Zaszczepiłam się i…

Dzisiaj minął tydzień od kiedy się zaszczepiłam i …żyję! Nie miałam żadnych NOP-ów. Dzień po bolało mnie gardło, a w nocy chyba miałam gorączkę, piszę chyba, bo równie dobrze mogło mi być gorąco, bo mnie małż udem przygniótł. Czekam na drugą dawkę i mam nadzieję, że dzięki temu uda mi się nie zachorować.

Z rejestracją też nie miałam problemu. W styczniu zadeklarowałam chęć szczepienia i któregoś dnia zadzwonił automat, proponując mi szczepienie w Białej Podlaskiej, ewentualnie w Ostrowie Lubelskim. Nie zdecydowałam się na żadne z tych miejsc tylko w dniu kiedy przypadł początek rejestracji dla mojego rocznika, zapisałam się do mojej przychodni. Czekałam chyba trzy tygodnie.

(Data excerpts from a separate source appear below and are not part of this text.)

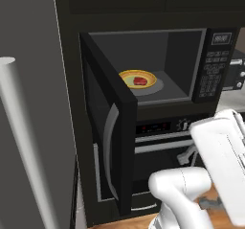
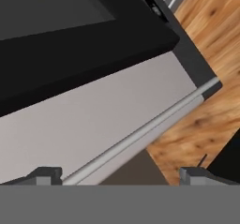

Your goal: Transport the steak from the fridge to the microwave and turn on the microwave.

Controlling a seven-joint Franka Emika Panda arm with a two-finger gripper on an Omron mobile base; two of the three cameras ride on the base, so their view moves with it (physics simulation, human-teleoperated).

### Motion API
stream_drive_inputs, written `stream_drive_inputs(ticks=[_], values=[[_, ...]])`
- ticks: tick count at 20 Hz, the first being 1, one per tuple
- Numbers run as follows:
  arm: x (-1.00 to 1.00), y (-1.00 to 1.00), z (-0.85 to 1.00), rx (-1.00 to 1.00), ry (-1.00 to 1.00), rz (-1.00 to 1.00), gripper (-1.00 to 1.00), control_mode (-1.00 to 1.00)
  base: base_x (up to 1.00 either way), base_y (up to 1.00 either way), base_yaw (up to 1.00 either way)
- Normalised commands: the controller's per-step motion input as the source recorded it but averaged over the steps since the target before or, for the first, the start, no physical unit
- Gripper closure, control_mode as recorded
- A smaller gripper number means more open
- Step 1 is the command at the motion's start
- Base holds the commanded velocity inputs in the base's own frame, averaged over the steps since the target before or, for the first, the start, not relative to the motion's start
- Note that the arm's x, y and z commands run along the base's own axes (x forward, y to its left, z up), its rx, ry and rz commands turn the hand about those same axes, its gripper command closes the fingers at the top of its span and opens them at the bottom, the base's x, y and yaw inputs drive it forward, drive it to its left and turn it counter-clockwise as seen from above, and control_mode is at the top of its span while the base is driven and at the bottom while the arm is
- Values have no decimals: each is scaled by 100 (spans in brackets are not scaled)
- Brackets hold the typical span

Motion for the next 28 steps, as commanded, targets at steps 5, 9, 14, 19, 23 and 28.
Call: stream_drive_inputs(ticks=[5, 9, 14, 19, 23, 28], values=[[-4, 33, -21, 0, -5, -4, -100, -100, 0, 0, 0], [0, 34, -26, 0, -9, -10, -100, -100, 0, 0, 0], [1, 26, -21, 0, -1, -10, -100, -100, 0, 0, 0], [6, 23, -16, 0, 0, -15, -100, -100, 0, 0, 0], [4, 28, -12, 0, 0, -14, -100, -100, 0, 0, 0], [14, 24, -9, -4, 0, -13, -100, -100, 0, 0, 0]])
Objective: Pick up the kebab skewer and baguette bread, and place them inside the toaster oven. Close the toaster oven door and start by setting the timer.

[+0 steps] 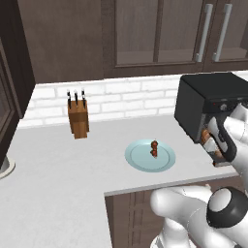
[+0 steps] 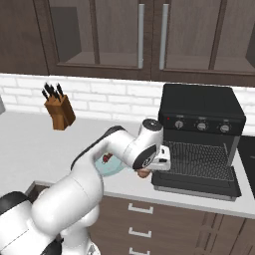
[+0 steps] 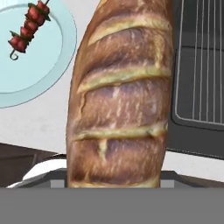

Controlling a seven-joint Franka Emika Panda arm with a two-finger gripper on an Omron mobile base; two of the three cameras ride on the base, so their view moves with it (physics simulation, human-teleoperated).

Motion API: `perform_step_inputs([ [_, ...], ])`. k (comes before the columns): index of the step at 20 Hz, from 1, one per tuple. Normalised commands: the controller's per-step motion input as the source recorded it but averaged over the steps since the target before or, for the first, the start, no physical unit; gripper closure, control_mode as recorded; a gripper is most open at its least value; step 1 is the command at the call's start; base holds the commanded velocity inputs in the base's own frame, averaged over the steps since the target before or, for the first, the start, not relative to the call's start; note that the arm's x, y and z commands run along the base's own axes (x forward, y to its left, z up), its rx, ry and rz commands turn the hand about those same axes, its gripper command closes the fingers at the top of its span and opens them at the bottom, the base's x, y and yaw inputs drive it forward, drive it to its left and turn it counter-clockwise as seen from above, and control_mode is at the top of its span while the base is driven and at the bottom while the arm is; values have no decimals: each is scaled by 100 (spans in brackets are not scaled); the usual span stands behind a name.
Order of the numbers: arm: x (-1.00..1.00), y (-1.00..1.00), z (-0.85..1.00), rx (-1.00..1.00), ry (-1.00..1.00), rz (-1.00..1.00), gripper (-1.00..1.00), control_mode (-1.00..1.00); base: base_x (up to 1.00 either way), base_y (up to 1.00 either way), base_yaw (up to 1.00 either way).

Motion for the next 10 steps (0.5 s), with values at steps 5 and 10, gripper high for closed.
perform_step_inputs([
  [5, 26, -97, 10, 0, 0, -1, 100, -100, 0, 0, 0],
  [10, 21, -61, 0, 0, -1, 0, 100, -100, 0, 0, 0],
])
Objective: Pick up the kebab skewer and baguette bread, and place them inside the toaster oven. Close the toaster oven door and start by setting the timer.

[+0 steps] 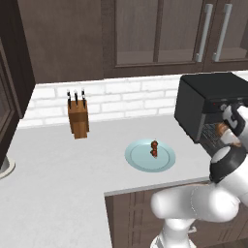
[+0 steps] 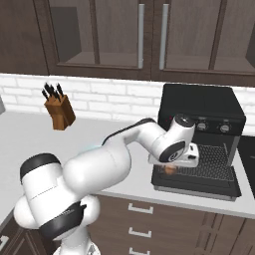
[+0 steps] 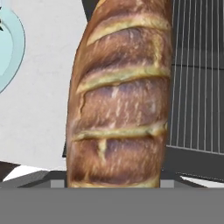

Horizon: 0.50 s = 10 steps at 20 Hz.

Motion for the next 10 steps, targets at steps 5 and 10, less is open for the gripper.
perform_step_inputs([
  [5, 33, -26, 0, 0, -4, 0, 100, -100, 0, 0, 0],
  [10, 35, -7, -9, 0, 0, 0, 100, -100, 0, 0, 0],
])
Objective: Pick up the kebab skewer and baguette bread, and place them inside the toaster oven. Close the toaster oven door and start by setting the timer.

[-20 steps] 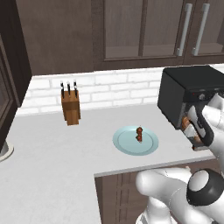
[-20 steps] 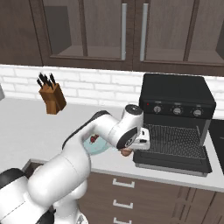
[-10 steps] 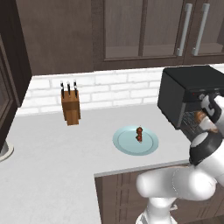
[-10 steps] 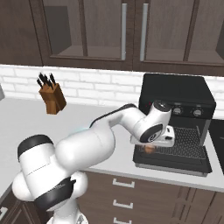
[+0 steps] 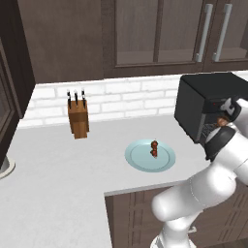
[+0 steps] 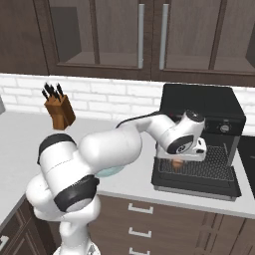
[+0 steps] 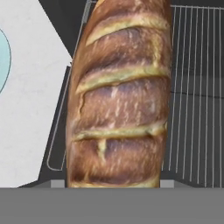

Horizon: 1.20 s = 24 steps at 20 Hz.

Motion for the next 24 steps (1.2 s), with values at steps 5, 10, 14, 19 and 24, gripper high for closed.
perform_step_inputs([
  [5, 17, 0, -16, 0, -3, 0, 100, -100, 0, 0, 0],
  [10, 10, 0, -24, 0, -8, 0, 100, -100, 0, 0, 0],
  [14, 11, 0, -18, 0, -10, 0, 100, -100, 0, 0, 0],
  [19, 0, 0, -22, 0, -2, 0, 100, -100, 0, 0, 0],
  [24, 0, 0, -23, 0, 0, 0, 100, -100, 0, 0, 0],
])
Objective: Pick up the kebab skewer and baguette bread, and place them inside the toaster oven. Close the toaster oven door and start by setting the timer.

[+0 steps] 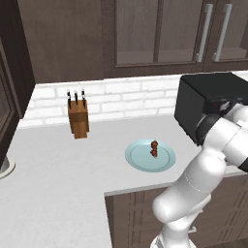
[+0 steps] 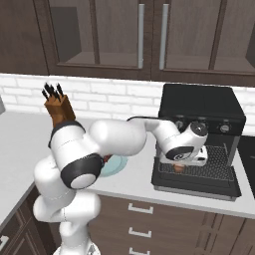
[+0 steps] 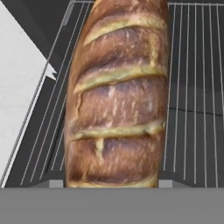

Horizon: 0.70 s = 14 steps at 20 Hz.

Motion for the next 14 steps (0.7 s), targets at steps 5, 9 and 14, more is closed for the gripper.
perform_step_inputs([
  [5, 0, 0, -6, 0, 0, 0, 100, -100, 0, 0, 0],
  [9, -8, 0, -5, 0, 0, 0, 100, -100, 0, 0, 0],
  [14, -29, 2, -13, 0, -1, 0, -100, -100, 0, 0, 0],
])
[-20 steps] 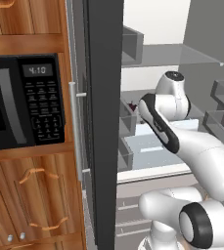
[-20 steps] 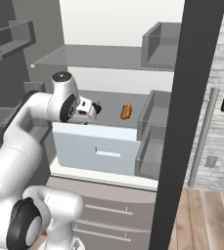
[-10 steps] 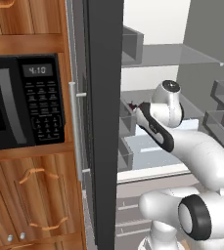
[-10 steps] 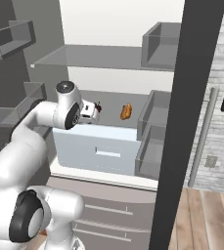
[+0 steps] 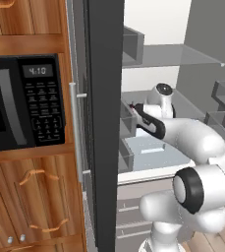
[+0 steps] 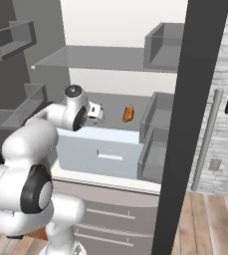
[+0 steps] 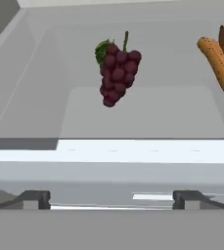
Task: Move the grapes and hotdog bun from the second highest shelf to the top shelf to make space. Then, place the pitcher from the counter on the cleared second highest shelf.
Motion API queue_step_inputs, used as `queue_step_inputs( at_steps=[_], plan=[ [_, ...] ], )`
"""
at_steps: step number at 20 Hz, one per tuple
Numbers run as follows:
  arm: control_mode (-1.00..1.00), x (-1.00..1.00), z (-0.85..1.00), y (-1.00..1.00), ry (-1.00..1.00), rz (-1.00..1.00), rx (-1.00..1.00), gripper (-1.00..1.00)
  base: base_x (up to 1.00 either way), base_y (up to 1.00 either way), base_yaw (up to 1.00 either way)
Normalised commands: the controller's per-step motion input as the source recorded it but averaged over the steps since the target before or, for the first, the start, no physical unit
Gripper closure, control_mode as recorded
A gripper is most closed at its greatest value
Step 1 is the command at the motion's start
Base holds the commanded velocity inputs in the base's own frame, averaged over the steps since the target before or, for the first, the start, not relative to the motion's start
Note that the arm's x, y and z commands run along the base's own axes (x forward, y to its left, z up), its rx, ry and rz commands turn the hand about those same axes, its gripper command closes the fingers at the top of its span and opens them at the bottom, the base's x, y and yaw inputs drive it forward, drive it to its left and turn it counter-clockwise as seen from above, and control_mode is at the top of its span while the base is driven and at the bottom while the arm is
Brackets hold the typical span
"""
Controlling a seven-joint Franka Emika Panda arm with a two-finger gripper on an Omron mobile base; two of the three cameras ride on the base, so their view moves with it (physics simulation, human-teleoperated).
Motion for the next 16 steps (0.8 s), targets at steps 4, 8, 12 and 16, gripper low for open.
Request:
queue_step_inputs(
  at_steps=[4,8,12,16],
  plan=[
    [-1.0,0.57,0.0,0.0,0.04,0.0,0.02,-1.0,0.0,0.0,0.0],
    [-1.0,0.42,-0.01,0.0,0.01,0.01,0.0,-1.0,0.0,0.0,0.0],
    [-1.0,0.38,-0.09,0.0,0.0,0.02,0.0,-1.0,0.0,0.0,0.0],
    [-1.0,0.32,-0.22,0.0,0.0,0.0,0.0,-1.0,0.0,0.0,0.0]
  ],
)
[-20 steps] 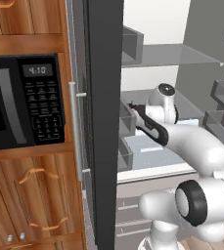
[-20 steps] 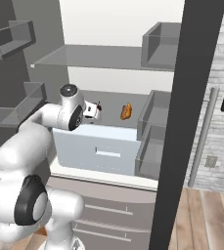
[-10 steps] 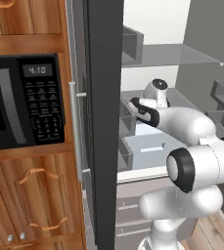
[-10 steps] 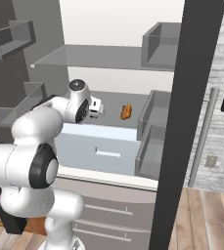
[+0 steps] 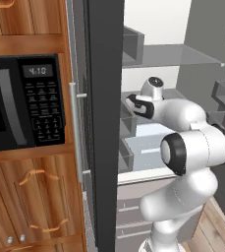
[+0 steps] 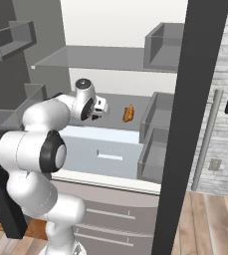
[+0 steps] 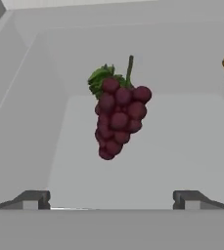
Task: Move the grapes and hotdog bun from the second highest shelf to the top shelf to make space. Then, place the pitcher from the counter on the cleared second highest shelf.
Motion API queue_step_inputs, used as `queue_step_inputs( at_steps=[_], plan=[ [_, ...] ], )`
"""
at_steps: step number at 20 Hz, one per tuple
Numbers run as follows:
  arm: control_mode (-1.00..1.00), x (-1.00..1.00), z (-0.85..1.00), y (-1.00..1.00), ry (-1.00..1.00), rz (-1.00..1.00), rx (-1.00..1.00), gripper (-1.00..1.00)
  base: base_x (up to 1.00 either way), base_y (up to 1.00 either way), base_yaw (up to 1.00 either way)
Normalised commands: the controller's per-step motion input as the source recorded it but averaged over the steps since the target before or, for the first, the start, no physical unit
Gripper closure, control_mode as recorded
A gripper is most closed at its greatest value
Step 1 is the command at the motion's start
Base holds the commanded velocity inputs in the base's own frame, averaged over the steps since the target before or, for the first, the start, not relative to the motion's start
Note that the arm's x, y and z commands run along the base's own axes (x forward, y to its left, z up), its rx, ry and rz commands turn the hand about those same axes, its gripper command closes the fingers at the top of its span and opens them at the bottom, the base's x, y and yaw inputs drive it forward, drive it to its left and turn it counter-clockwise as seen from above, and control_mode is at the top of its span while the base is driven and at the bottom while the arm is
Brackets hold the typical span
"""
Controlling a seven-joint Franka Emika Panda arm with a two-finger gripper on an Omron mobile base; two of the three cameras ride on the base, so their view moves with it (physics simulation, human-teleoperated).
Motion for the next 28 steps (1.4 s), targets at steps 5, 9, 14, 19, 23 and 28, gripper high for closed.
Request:
queue_step_inputs(
  at_steps=[5,9,14,19,23,28],
  plan=[
    [-1.0,0.26,-0.36,0.0,0.0,0.0,0.0,-1.0,0.0,0.0,0.0],
    [-1.0,0.29,-0.32,-0.03,0.0,0.0,0.0,-1.0,0.0,0.0,0.0],
    [-1.0,0.4,-0.13,-0.07,0.0,0.0,0.0,-1.0,0.0,0.0,0.0],
    [-1.0,0.47,-0.02,-0.04,0.0,0.0,0.0,-1.0,0.0,0.0,0.0],
    [-1.0,0.49,-0.05,0.0,0.01,0.0,0.0,-1.0,0.0,0.0,0.0],
    [-1.0,0.43,-0.16,0.0,0.01,0.0,0.0,-1.0,0.0,0.0,0.0]
  ],
)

Współczuję ludziom, którzy stoją godzinami w kolejkach albo peregrynują po kraju celem szybszego zaszczepienia „lepszą” szczepionką.

Zaczepiłam się, bo uważam, że tak jestem bezpieczniejsza. Zbyt wiele osób dookoła chorowało, znam też tych, którym się nie udało i covid wespół z innymi chorobami wysłał ich na łono Abrahama. Wydaje mi się, że mam niezłą odporność i choruję bardzo rzadko, ale lepiej chuchać itd.

Nie rozumiem argumentów antyszczepionkowców:

  • Boją się, że COŚ dadzą sobie wstrzyknąć, a tak naprawdę nikt nie wie, co to jest. OK, a codzienne wystawianie się na działanie fal radiowych, telewizyjnych, G4, G5 i diabli wiedzą, czego jeszcze jest bezpieczne? Tego też nikt nie wie.
  • Boją się inwigilacji – aha, w butelce jest 6 dawek, ergo 6 chipów, a pielęgniarka precyzyjnie wsysa do strzykawki po jednym…
  • Boją się tego, że to masowe ludobójstwo, coś, co zadziała po roku, dwóch.  Czyli zupełnie jak syrop glukozowo-fruktozowy, tłuszcze-trans, antybiotyki w mięsie, pestycydy w warzywach, a tego nikt się nie boi.
  • A zresztą przecież to spisek, i chodzi tylko o kasę i kontrole. Wstrzykują wodę, czyli nie mamy się czego obawiać.

Jestem daleka od tego, żeby kogokolwiek zmuszać do szczepienia, ale uważam, że jest to przejaw zdrowego rozsądku. Dzięki szczepieniom nie chorowałam na odrę, koklusz i ospę, mam nadzieję, że i covid mnie ominie.